Meanwhile, back on Earth, we all noticed how close and comfortable the crew seemed. What surprised you about the team?

We were not always friends. We were not always aligned. But those differences actually helped us out. We have a team of operational psychologists here at the Johnson Space Center. They’re usually just there if we need them, but we flipped that paradigm on its head. Almost every other week, we would have a four-hour session with them. They would go through team-building exercises. What is going on in your own brain? Where are you? How are you showing up for your crew? Those were some of the most difficult conversations I’ve had. Usually, I’d have to leave and go for a walk because they’re so exhausting. But, by the end, we knew each other. We knew what made us happy, we knew what made us upset, and we could show up for each other.

We hired a poet to teach us poetry. We hired spiritual and cultural leaders to talk about the significance of the moon around the world. We wanted to know how everyone sees the moon. We all look up at that moon every single night, so what does it mean? What does it mean to somebody who’s in Ghana, or Spain, or Australia? We wanted to feel those things when we were out there. It’s the thing I’m most proud of in this group—we did a tremendous amount of investment in each other.

Tell me about the view.

For a lot of our mission, it was greasy smudges, because our foreheads and hands were all over those windows at all times. In one of my favorite moments, we were waking up to do lunar flyby, and I called down to Mission Control and said, “How do I clean grease off the windows?’’ It made me so happy, because it meant that we were using them.

One thing that really did surprise me was how quickly Earth gets small out the window. From about the second day on, we dubbed it Tiny Earth, and it was getting smaller every day. When we were out by the moon, the Earth was, like, the size of a quarter—a tiny, super-bright crescent of an Earth.

The moon is gravitationally locked with planet Earth. For as long as humans have existed, we have only seen one side. But, very early in the mission, we could start to see craters on the far side. The first time we put a zoom lens on the moon, we were able to see features we had trained for. Orientale. Ohm crater. We start to see them in these images and we’re, like, “Oh my gosh, we are seeing the far side of the moon and we’re still two days away.” The day we did lunar flyby, we woke up twenty thousand miles from the moon. I took off the window shade and I was frozen. I mean, frozen—to the point where Christina finally was, like, “Hey, you going to finish your checklist for the morning activities?” I could not peel myself away. There’s this whole moon, it’s sitting out there, and it looks different than the moon on Earth.

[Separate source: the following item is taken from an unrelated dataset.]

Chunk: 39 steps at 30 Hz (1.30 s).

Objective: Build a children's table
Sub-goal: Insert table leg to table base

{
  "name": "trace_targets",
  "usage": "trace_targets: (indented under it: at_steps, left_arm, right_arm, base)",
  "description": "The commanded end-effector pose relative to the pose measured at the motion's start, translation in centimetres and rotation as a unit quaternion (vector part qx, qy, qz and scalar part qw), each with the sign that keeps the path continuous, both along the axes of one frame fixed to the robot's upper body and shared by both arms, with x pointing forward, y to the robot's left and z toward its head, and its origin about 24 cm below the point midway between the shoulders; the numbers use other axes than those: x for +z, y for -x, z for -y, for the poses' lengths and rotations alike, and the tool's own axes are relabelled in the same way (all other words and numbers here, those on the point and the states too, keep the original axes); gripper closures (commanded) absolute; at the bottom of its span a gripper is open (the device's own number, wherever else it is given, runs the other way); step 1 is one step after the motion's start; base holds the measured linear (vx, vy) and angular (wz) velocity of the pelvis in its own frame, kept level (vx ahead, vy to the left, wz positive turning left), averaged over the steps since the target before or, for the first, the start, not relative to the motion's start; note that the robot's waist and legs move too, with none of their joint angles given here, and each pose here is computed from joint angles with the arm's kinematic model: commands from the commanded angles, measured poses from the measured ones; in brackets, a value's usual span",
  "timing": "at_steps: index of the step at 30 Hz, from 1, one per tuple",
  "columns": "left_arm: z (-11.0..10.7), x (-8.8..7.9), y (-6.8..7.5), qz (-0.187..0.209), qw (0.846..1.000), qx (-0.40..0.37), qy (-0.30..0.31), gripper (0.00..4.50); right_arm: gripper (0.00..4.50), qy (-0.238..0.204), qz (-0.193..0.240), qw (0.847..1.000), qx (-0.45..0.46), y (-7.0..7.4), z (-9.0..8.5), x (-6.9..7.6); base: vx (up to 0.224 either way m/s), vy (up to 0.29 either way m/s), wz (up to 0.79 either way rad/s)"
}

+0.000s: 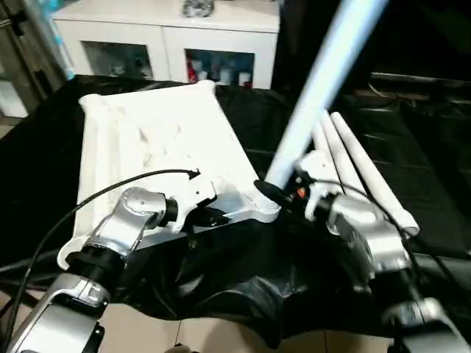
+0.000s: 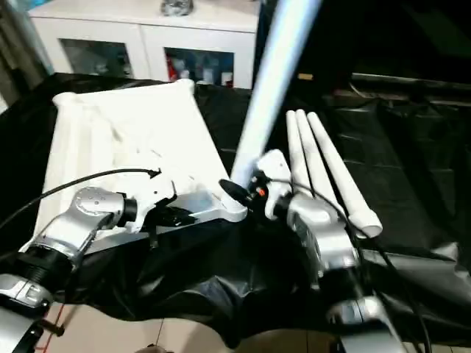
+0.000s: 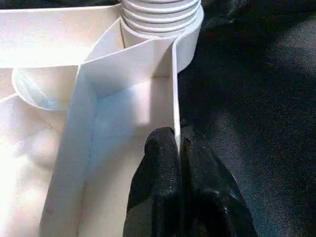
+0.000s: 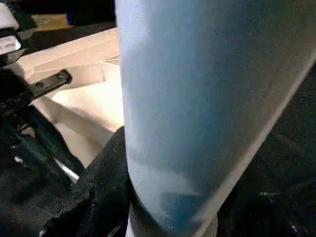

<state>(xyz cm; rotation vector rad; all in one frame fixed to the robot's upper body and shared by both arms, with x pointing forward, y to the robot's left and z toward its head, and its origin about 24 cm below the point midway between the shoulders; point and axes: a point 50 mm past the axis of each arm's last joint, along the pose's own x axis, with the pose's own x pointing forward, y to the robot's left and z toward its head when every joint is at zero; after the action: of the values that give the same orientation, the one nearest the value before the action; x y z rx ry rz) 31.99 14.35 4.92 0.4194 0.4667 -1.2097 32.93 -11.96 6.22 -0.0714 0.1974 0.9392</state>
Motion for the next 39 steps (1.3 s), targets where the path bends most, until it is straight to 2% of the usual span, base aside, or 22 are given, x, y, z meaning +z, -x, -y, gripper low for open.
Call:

I highly recommend it.

When the capsule passed behind the moon, it lost contact with Earth for about forty minutes. Can you describe that?

I really want it to be this grandiose stretch of time, but I will be completely honest. We were right back into the science, and we were doing exactly what we had trained for. We watched “Earthset.” I was able to stick my iPhone up into this docking-hatch window and take a video of Earth setting behind the moon. Jeremy had a bunch of maple cookies. I was free-floating. I cut the bags of cookies open and all four of us just stopped for a second.

Then Victor and Christina had a bunch of observations to do, because we’re seeing parts of the moon that have never been seen by human eyes. They were not seen in Apollo due to lighting. They’ve been seen by satellite, but never by humans. That was the most intense scientific part of that journey for us. We were totally out of touch with Earth.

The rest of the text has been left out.